• [What the task asks] Print this span of the material below exactly: the line with "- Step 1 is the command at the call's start", the line with "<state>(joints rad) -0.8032", and every line between them, but nothing else.
# # #
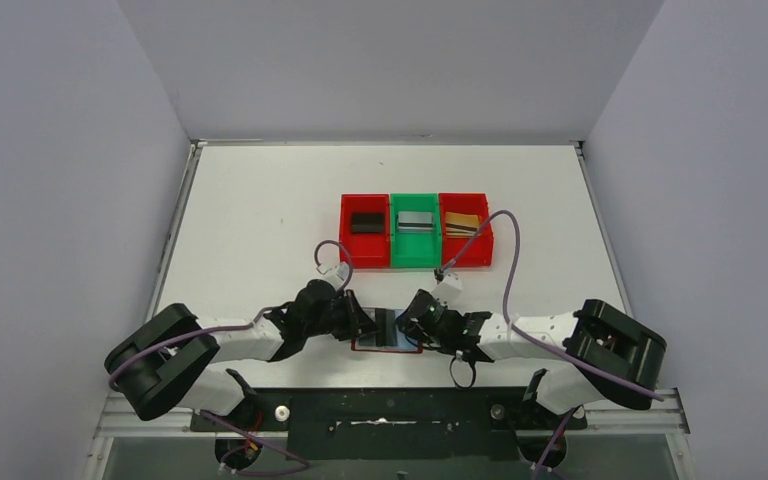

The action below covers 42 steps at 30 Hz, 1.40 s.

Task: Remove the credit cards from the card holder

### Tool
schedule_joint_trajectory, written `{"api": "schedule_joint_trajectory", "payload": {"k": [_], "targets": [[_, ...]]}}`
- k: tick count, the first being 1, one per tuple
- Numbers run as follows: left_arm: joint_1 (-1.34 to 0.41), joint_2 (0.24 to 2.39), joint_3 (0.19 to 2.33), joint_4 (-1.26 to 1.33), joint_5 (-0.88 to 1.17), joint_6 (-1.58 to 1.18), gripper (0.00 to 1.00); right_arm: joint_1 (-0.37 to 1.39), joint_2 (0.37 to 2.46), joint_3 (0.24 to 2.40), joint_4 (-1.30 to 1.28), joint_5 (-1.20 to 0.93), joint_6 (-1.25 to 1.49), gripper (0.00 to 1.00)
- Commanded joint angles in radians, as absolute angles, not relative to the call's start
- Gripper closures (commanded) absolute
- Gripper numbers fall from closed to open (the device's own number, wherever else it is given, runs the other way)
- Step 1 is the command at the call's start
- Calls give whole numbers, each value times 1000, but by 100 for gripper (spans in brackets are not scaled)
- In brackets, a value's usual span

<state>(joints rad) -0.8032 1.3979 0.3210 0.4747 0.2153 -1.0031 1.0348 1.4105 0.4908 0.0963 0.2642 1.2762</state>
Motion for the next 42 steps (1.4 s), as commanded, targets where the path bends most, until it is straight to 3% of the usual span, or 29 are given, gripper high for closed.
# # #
• [Response]
- Step 1 is the command at the call's start
- Calls give whole numbers, each value times 1000, but by 100 for gripper (spans in brackets are not scaled)
- In brackets, a value's usual span

<state>(joints rad) -0.8032 1.3979 0.3210 0.4747 0.2153 -1.0031 1.0348 1.4105 0.4908 0.0963 0.2642 1.2762</state>

This exercise requires no further work.